**WHAT TO PRODUCE:** The result should be an exact copy of the data, free of pictures.

**DATA SECTION:**
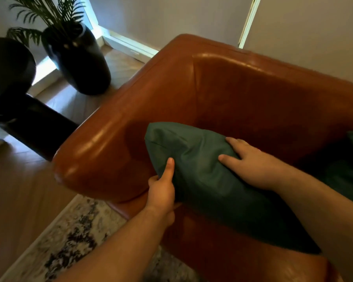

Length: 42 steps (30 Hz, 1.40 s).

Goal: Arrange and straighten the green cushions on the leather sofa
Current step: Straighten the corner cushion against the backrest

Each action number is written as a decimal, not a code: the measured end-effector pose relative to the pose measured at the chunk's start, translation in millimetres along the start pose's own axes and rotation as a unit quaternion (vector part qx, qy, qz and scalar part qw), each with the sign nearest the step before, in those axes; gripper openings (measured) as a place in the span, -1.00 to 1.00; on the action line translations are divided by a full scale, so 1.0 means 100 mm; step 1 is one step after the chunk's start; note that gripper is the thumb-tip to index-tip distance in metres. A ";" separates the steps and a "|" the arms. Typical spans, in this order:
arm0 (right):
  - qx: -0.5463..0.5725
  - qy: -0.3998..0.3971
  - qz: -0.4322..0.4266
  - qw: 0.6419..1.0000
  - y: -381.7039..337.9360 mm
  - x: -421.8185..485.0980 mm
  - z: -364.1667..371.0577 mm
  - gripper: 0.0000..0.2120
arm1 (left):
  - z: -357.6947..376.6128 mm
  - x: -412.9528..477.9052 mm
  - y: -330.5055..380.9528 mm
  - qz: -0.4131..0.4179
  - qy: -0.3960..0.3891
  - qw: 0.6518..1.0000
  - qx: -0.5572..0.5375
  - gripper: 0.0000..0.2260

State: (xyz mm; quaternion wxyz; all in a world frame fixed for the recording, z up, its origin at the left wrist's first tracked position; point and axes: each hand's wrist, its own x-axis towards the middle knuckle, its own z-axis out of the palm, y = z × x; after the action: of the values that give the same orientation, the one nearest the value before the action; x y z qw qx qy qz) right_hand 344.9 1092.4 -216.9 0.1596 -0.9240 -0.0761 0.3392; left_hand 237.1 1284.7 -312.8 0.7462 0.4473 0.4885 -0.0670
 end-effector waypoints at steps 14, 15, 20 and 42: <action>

**FINAL ANSWER:**
Length: 42 steps (30 Hz, 1.40 s).

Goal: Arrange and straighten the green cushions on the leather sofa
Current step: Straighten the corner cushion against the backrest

Each action number is written as a decimal, not a code: the measured end-effector pose relative to the pose measured at the chunk's start, translation in millimetres along the start pose's own axes and rotation as a unit quaternion (vector part qx, qy, qz and scalar part qw), each with the sign nearest the step before, in those axes; gripper openings (measured) as a place in the span, -1.00 to 1.00; on the action line translations are divided by a full scale, so 1.0 means 100 mm; step 1 is one step after the chunk's start; note that gripper is the thumb-tip to index-tip distance in metres. A ";" separates the steps and a "|" the arms. Typical spans, in this order:
arm0 (right):
  - qx: -0.5463..0.5725
  - qy: -0.3998..0.3971
  - qz: -0.4322..0.4266
  - qw: 0.6419..1.0000
  - y: -381.7039..337.9360 mm
  - x: -421.8185..485.0980 mm
  - z: -364.1667..371.0577 mm
  - gripper: 0.0000..0.2120
arm1 (left):
  - z: -357.6947..376.6128 mm
  - x: -412.9528..477.9052 mm
  - y: -330.5055..380.9528 mm
  - qz: -0.4131..0.4179
  - qy: -0.3960..0.3891
  - qw: 0.6518..1.0000
  - qx: -0.5572..0.5375
  - gripper: 0.0000..0.2260

State: (xyz mm; quaternion wxyz; all in a world frame fixed for the recording, z up, its origin at the left wrist's first tracked position; point and axes: each hand's wrist, its own x-axis towards the middle knuckle, its own z-axis out of the palm, y = z × x; after the action: of the values that give the same orientation, the one nearest the value before the action; x y z qw qx qy qz) right_hand 344.9 1092.4 -216.9 0.1596 -0.9240 -0.0761 0.3392; left_hand 237.1 1284.7 -312.8 0.7462 0.4473 0.4885 -0.0670
 end-effector waypoints at steps 14, 15, 20 and 42: <action>

No additional output is expected for this exercise.